*Work required*
With the pictures removed, the data below must be transcribed in full and exactly.

*Dataset section*
————————

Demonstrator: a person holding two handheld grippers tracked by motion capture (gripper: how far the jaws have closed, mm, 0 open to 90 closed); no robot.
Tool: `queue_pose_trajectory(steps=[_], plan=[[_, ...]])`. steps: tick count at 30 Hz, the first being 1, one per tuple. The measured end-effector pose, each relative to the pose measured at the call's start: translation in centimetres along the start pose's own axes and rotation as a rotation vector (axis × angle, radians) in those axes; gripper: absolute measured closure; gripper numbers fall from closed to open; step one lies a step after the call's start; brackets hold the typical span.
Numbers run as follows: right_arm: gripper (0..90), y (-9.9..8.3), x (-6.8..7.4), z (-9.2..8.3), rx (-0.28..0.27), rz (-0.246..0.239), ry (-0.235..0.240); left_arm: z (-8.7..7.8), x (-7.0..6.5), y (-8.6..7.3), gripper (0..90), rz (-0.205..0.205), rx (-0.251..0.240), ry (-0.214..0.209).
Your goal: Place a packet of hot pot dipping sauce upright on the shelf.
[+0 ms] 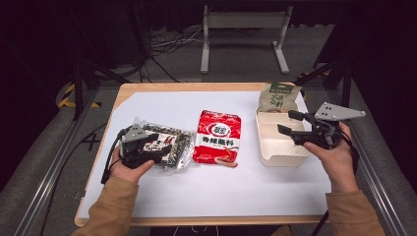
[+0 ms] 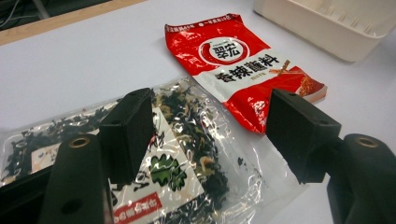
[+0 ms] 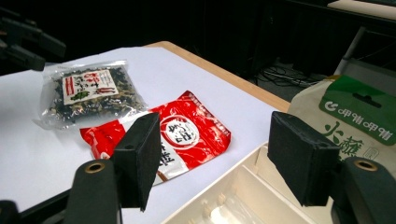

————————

*Exercise solution*
Demonstrator: a person holding two handheld grippers tracked by motion capture (gripper: how far the jaws have closed, mm, 0 open to 90 closed); no robot.
Tool: `queue_pose_trajectory(steps=[_], plan=[[_, ...]])`. steps: tick count at 30 Hz, the first being 1, one per tuple. The measured end-effector pose, each relative to the pose measured at the call's start: translation in centimetres along the start pose's own axes and rotation as a rotation vector (axis × angle, radians) in those axes; gripper: absolute measured closure; gripper numbers fall from closed to open; step one lies a step after the call's start; brackets hold the typical span.
Numbers run as follows: right_arm: gripper (0..90), y (-9.9..8.3), x (-6.8..7.4), z (-9.2..8.3), rx (-0.28..0.27), rz (-0.246..0.239), ry (-0.235..0.240); left_arm: z (-8.7..7.8), x (-7.0..6.5), y (-8.6..7.3), gripper (0..90), rz (-0.205..0.205), rx (-0.251..0.240), ry (-0.214..0.209).
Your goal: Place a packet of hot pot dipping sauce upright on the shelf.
[+0 ms] 
[+0 ms] 
[+0 ms] 

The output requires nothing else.